EXERCISE DATA:

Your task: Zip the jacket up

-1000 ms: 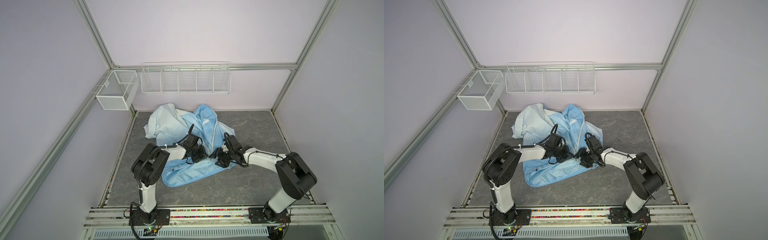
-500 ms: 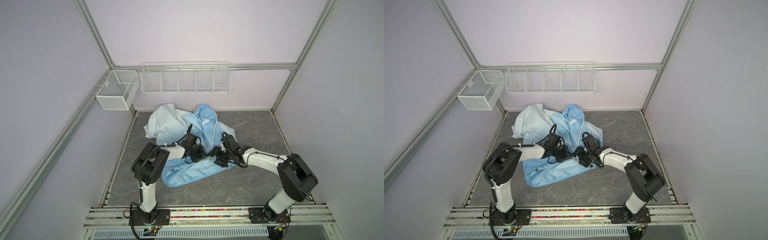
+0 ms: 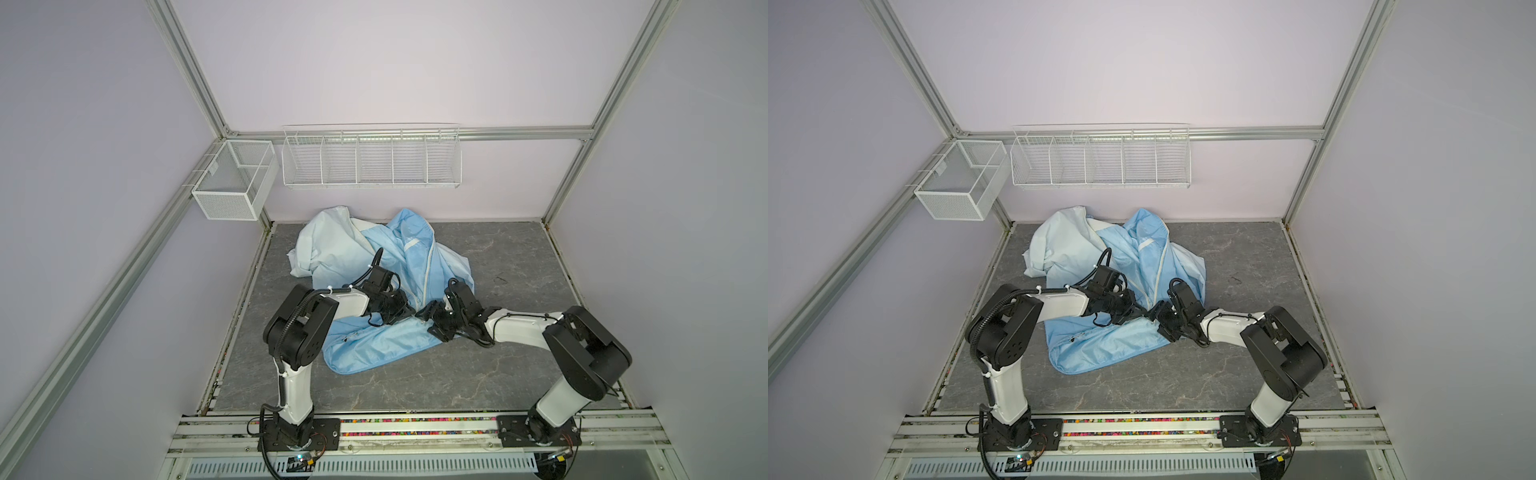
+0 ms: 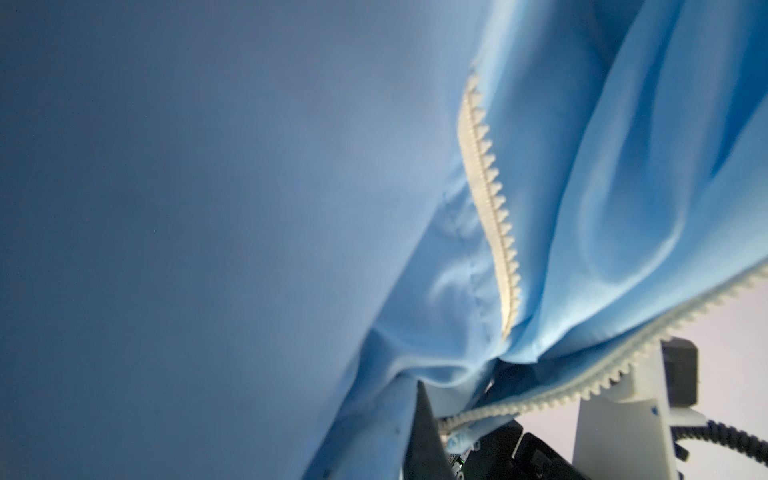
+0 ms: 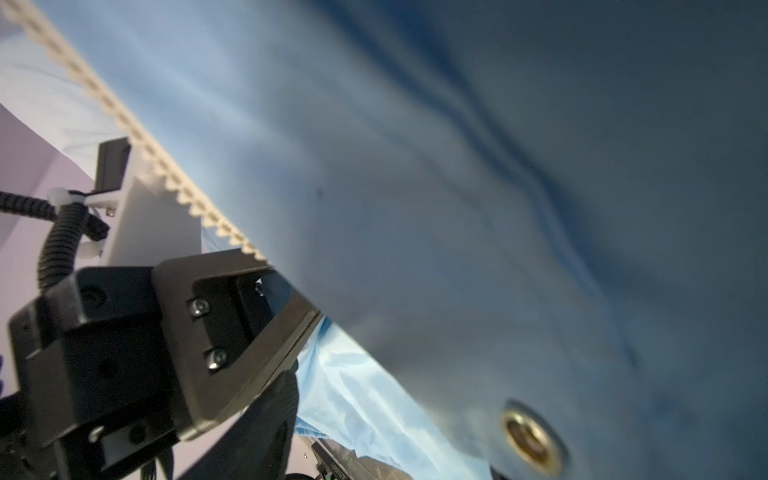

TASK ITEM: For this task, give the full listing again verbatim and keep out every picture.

THE COMPLETED TASK:
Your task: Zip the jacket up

-1000 ms: 
-500 ms: 
+0 ms: 
+0 ms: 
+0 ms: 

The answer contains nothing more.